• **REQUIREMENT**
Each line in the listing below needs to be transcribed exactly.

=-=-=

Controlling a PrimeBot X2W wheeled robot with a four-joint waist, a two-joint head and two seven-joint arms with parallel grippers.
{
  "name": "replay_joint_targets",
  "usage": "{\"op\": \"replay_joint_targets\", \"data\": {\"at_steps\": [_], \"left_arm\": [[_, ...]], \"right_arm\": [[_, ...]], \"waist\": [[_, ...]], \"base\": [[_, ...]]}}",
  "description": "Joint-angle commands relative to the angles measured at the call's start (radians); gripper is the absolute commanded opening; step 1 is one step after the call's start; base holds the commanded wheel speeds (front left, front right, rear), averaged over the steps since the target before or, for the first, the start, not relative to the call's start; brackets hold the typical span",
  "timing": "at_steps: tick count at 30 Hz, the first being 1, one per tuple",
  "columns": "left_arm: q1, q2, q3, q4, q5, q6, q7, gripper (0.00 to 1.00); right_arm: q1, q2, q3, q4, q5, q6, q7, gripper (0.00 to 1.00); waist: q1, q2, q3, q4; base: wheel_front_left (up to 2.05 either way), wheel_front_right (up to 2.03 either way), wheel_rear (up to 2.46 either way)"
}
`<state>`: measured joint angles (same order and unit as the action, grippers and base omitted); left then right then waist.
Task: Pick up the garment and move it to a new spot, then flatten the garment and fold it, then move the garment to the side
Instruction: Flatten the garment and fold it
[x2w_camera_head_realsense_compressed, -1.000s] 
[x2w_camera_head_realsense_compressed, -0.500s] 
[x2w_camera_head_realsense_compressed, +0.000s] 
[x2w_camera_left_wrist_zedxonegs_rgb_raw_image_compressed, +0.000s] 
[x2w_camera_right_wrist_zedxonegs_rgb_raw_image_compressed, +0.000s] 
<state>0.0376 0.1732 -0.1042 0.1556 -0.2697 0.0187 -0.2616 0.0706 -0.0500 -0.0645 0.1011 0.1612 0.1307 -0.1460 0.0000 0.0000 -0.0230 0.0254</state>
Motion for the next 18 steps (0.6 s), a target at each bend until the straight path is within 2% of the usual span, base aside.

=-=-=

• **SOLUTION TO THE PROBLEM**
Controlling a PrimeBot X2W wheeled robot with a four-joint waist, a two-joint head and two seven-joint arms with parallel grippers.
{
  "name": "replay_joint_targets",
  "usage": "{\"op\": \"replay_joint_targets\", \"data\": {\"at_steps\": [_], \"left_arm\": [[_, ...]], \"right_arm\": [[_, ...]], \"waist\": [[_, ...]], \"base\": [[_, ...]]}}",
  "description": "Joint-angle commands relative to the angles measured at the call's start (radians); gripper is the absolute commanded opening; step 1 is one step after the call's start; base holds the commanded wheel speeds (front left, front right, rear), averaged over the steps since the target before or, for the first, the start, not relative to the call's start; brackets hold the typical span",
  "timing": "at_steps: tick count at 30 Hz, the first being 1, one per tuple",
  "columns": "left_arm: q1, q2, q3, q4, q5, q6, q7, gripper (0.00 to 1.00); right_arm: q1, q2, q3, q4, q5, q6, q7, gripper (0.00 to 1.00); waist: q1, q2, q3, q4; base: wheel_front_left (up to 2.05 either way), wheel_front_right (up to 2.03 either way), wheel_rear (up to 2.46 either way)"
}
`<state>`: measured joint angles (same order and unit as the action, grippers and base omitted); left then right then waist.
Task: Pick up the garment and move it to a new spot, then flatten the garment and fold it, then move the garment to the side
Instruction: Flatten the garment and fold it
[x2w_camera_head_realsense_compressed, -1.000s] 
[x2w_camera_head_realsense_compressed, -0.500s] 
[x2w_camera_head_realsense_compressed, +0.000s] 
[x2w_camera_left_wrist_zedxonegs_rgb_raw_image_compressed, +0.000s] 
[x2w_camera_right_wrist_zedxonegs_rgb_raw_image_compressed, +0.000s] 
<state>0.0376 0.1732 -0.1042 0.1556 -0.2697 0.0187 -0.2616 0.0706 -0.0500 -0.0645 0.1011 0.1612 0.1307 -0.1460 0.0000 0.0000 -0.0230 0.0254</state>
Motion for the next 18 steps (0.6 s), a target at each bend until the straight path is within 2% of the usual span, base aside.

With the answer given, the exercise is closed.